Chain Reaction Panel: Is Global Development Broken?

Mike Shanley, Konektid (Moderator)
Akhtar Badshah, Catalytic Innovators Group
Yvonne Moore, Moore Philanthropy
Singumbe Muyeba, Josef Korbel School of International Studies 

Is global development broken? It’s a provocative question. Through a process where interviewer “becomes” interviewee (and interviewee becomes interviewer) we explored its permutations and its tangents through the lens of panel members’ expertise, experiences and views. It was an intellectually engaging game of telephone on global development!


Catalyzer Session 3

War, Women, and Power
Josef Korbel School of International Studies, University of Denver:  Marie Berry, Ph.D.

Marie Berry is a leading scholar in global peace and security with an emphasis on the role of grassroots women’s activism.
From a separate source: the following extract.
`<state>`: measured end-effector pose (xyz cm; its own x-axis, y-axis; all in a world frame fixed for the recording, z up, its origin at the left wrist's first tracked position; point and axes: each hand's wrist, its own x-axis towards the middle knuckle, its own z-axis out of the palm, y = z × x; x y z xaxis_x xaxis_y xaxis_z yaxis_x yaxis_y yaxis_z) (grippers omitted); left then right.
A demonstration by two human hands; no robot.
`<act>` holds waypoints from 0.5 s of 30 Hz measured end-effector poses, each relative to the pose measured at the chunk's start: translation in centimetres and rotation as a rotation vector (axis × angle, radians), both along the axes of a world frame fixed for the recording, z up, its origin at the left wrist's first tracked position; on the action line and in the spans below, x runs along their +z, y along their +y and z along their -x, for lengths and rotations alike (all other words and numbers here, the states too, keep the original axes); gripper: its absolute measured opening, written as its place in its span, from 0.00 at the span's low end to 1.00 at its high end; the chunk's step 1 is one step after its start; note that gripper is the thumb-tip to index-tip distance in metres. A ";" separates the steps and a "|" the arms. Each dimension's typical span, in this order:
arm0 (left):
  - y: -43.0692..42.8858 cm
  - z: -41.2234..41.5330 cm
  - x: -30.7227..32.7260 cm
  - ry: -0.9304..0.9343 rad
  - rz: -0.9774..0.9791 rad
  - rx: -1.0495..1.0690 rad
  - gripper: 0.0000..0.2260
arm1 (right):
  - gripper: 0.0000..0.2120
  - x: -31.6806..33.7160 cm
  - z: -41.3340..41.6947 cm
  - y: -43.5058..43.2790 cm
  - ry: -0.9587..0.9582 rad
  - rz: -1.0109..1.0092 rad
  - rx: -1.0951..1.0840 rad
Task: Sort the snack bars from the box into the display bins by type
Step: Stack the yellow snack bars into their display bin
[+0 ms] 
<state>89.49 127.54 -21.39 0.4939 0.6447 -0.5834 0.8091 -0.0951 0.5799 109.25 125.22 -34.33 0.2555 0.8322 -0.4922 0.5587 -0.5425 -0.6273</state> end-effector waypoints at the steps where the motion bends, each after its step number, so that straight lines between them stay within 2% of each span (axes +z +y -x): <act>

This dynamic session blended research and practice, with a specific focus on how development projects are designed and administered in post- conflict zones and how program development and design can either build upon or greatly fracture women’s grassroots mobilization. In this session, we (re)thought the relationship between women’s activism, post-conflict zones, and the role that NGOs and other development actors can play. *Gender Track 

Community Engagement Tool
GlobalGiving and Technology of Participation:  Alison Carlman and Sunny Walker

What would it look like if next time you needed to create a policy, you let your community craft it for you? In 2018 GlobalGiving tried just that to develop consensus around the topic of photo ethics. The result was an experiment using Google Docs, Zoom, and a facilitation approach from Technology of Participation to convene a global working group. In this session, we experienced ToP’s Consensus Workshop Method and saw how it can be implemented virtually to generate meaningful participation with stakeholders. 

Disrupting Partnerships
emBOLDen Alliances and Partners Asia:  Neena S. Jain and Eileen Moncoeur

Radical change entails identifying and disrupting key fundamental practices and principles. As a global development community, we cannot afford to waste any further resources without actively shifting our methodologies and dynamically involving the entire impact value chain from local community member to large funder. Drawing on and sharing both current and past experiences, this session will identified the critical elements to disrupt current and past methodologies and models. 

LISA 2020
Laboratory for Interdisciplinary Statistical Analysis (LISA) 2020, University of Colorado Boulder:  Eric Vance

Recognizing that effective development solutions are often data-driven and evidence-based, a challenge arises in how development actors can collect high-quality data and/or analyze data to generate evidence to inform action. Participants will learn how the LISA 2020 program based at CU Boulder has addressed this challenge by creating a network of 12 collaboration laboratories in developing countries to accelerate international development solutions. The session will also cover and share practical training materials to teach effective interdisciplinary collaboration. 


Oxford Debate on Collaboration in Global Development

Sally Hamilton, Josef Korbel School of International Studies (Chair)
Tom Farer, Josef Korbel School of International Studies
Neena S. Jain, emBOLDen Alliances
Marty Kooistra, Housing Development Consortium Seattle-King County
Cathy Leslie, Engineers Without Borders USA
Tim Prewitt, iDE
Diana Walker, Factor Impact

Collaboration is considered a best practice in global development. This Oxford Debate pitted two teams against each other in a contest of logic, evidence, and naked persuasion, on a seemingly irrefragable proposition. The Chair summarized the proposition and survey the audience to see how many people are for or against the proposition. The Chair then moderated opening arguments, rebuttals, pose questions, and end with closing arguments. And finally, the audience determined the winner!